Er sei dann mal weg, teilte Einhorn-Gitarrist Andreas Zöllner dem Publikum letztes Jahr mit. In der St. Pauli-Ruine hat er denen, die seitdem unter Entzugserscheinungen gelitten haben, nun auf sympathisch unfertige Weise von einer Reise berichtet, auf der ziemlich viel schief lief – und die trotzdem am Ende irgendwie gut ausging. Und wie jetzt weiter?
Wieviel Kilometer mag Andreas Zöllner in den letzten zwanzig Jahren unterwegs gewesen sein? Fünfzigtausend? Dreihunderttausend? Oder mehr? Fakt ist, im Gepäck des Einhorn-Tourbusses waren stets Kontrabass, Gitarre, Bouzouki, Lautsprecher, nicht zu vergessen natürlich die Kollegen. Irgendwann muss der Stress die Freude überwogen haben. Es blieb „das dringende Gefühl, dass ich jetzt weg muss, um frei zu werden für neue Dinge“.

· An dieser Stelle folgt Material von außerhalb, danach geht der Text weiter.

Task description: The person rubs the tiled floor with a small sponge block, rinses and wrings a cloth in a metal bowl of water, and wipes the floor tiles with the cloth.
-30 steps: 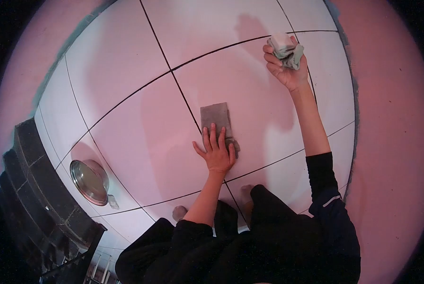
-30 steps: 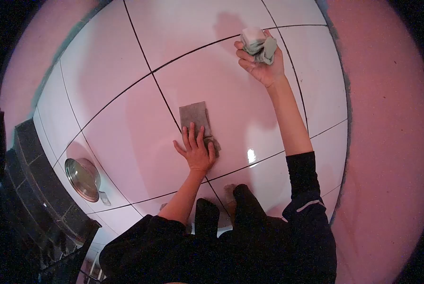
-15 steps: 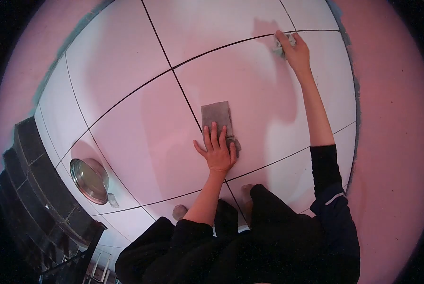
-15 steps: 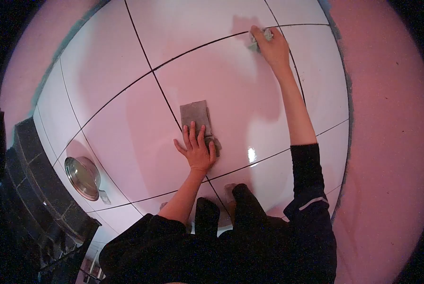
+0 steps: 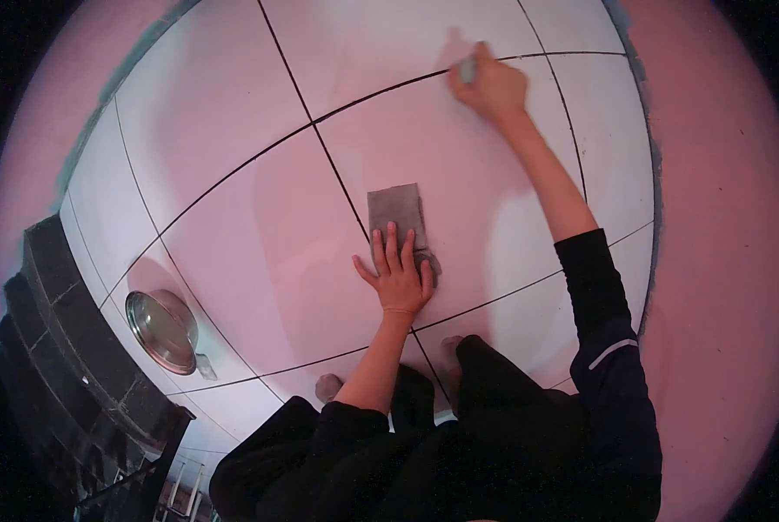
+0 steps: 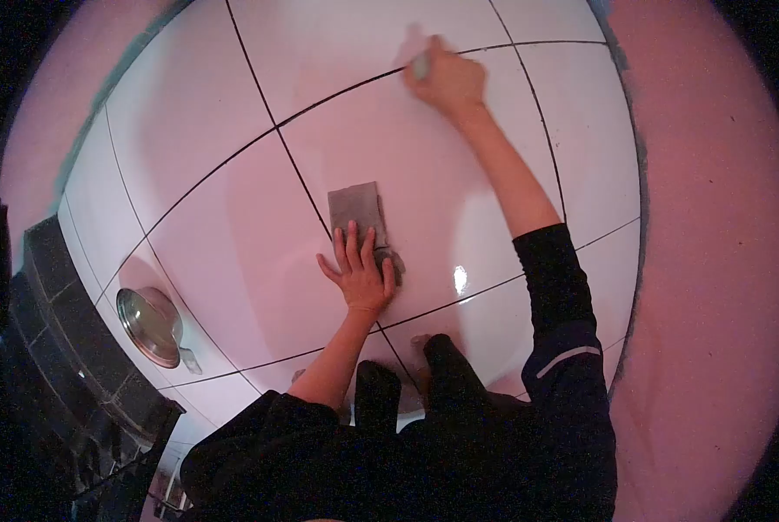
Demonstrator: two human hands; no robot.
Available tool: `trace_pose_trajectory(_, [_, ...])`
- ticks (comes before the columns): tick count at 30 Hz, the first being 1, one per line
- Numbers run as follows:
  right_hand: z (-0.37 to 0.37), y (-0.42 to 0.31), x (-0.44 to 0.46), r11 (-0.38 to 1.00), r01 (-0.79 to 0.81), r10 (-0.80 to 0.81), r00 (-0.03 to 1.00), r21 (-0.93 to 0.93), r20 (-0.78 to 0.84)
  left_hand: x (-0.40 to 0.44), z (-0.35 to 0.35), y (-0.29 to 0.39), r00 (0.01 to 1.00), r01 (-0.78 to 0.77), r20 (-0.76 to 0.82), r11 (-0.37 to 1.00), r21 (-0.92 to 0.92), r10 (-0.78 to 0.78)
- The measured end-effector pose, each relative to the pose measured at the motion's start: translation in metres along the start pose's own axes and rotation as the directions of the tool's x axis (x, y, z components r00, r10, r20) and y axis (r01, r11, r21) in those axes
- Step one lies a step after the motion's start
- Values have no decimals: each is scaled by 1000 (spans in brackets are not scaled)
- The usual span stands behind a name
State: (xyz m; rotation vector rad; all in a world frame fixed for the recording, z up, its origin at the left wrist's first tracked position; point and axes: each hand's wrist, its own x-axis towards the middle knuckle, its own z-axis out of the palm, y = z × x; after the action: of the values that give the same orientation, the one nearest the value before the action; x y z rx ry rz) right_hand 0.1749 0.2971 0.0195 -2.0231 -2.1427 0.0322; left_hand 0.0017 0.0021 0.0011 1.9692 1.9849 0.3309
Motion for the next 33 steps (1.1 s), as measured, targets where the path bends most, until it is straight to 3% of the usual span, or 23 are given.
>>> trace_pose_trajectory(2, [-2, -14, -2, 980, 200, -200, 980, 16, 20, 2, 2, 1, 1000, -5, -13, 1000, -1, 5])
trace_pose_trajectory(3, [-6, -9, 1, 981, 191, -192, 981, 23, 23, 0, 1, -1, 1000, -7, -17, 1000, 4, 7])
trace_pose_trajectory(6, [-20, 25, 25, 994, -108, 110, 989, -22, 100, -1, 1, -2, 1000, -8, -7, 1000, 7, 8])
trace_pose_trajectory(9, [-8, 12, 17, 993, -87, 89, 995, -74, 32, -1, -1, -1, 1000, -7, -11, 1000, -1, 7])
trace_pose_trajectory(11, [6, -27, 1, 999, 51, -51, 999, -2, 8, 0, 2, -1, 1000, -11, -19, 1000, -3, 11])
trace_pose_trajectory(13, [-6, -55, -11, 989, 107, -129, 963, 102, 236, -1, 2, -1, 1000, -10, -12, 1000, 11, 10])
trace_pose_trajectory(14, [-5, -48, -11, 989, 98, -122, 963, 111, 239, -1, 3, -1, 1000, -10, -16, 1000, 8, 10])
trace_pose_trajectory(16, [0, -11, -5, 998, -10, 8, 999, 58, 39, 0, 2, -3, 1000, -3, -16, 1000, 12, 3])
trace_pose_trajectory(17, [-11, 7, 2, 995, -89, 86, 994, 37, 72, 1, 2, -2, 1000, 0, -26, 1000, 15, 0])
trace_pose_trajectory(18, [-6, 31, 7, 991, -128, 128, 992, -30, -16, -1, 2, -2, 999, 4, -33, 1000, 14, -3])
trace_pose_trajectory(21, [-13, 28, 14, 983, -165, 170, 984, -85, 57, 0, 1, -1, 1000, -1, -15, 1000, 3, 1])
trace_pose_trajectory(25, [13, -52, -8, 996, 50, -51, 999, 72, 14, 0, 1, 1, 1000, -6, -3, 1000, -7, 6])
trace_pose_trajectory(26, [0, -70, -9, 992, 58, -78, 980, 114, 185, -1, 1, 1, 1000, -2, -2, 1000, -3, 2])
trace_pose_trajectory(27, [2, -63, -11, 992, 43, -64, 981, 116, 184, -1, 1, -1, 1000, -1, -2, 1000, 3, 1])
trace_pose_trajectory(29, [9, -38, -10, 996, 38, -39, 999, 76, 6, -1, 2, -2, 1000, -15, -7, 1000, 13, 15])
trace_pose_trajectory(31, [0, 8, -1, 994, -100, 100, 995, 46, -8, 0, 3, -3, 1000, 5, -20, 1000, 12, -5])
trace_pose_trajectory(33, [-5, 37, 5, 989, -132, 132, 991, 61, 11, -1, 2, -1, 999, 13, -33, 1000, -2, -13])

Diesem Gefühl folgend, machte sich Zöllner nach Auflösung der Band ganz allein auf den Weg, „nach Süden, nach Süden“, wo die Zitronen blühn und das Musikerherz freier schlägt. Den ursprünglichen Plan, sich „oifn weg“ durch Straßenmusik zu ernähren, gab er bald auf. Unerwartet waren die Sprachbarrieren bei der Dach-überm-Kopf-Suche, bald wedelte auch die Gesundheit mit Grenzpfählen. Dabei hatte er sich doch gefühlt wie der verliebte Vampir in Stings „Moon over Bourbon Street“: „I was trapped in this life like an innocent lamb / I must love what I destroy and destroy the thing I love…“ Und nun, auf dem Weg in die zweite Lebenshälfte, knackte die Hüfte, brummte der Kopf, die Wegweiser blieben aus. Athos? Jerusalem? Istanbul? Die hehren Ziele rückten mit jedem mühsamen Schritt weiter weg.
Irgendwann beschloss Andreas Zöllner: ich kehre um. Und siehe, von da an lief’s wieder. Die Tageswanderungen wurden wieder länger. Der Kopf wieder freier. Er begriff: wenn man läuft, als sei’s die Ruhepause vom Wandern – dann geht’s besser. Nach vielen Parties, Wegbekanntschaften, (Selbst-)Ermutigungen und eintausendfünfhundert gelaufenen Kilometern war der Musiker sozusagen über den Berg. Und pünktlich zum achtzigsten Geburstag der Mutter wieder zu Hause.
Der gesungene und erzählte Reisebericht am Sonntagabend in der St.-Pauli-Ruine, von vielen ehemaligen Einhorn-Fans ungeduldig erwartet, geriet entspannt-unspektakulär. Ein paar Lieder (einige noch sympathisch unfertig, andere – vor allem die gemeinsam mit der besten Ehefrau von allen vorgetragenen – magisch) wechselten sich mit Reiseanekdoten, bei denen sich der Erzähler nicht scheute, diverse Um- und Hohlwege, Fehltritte und andere Dusseligkeiten zu gestehen. Unprätentiös war der Abend. Und ließ, wiewohl einiges angedeutet wurde, die wichtigste Frage offen: wie geht’s nun musikalisch weiter? Hören wir mal. Der letzte Auftritt von Andreas Zöllner wird das bestimmt nicht gewesen sein.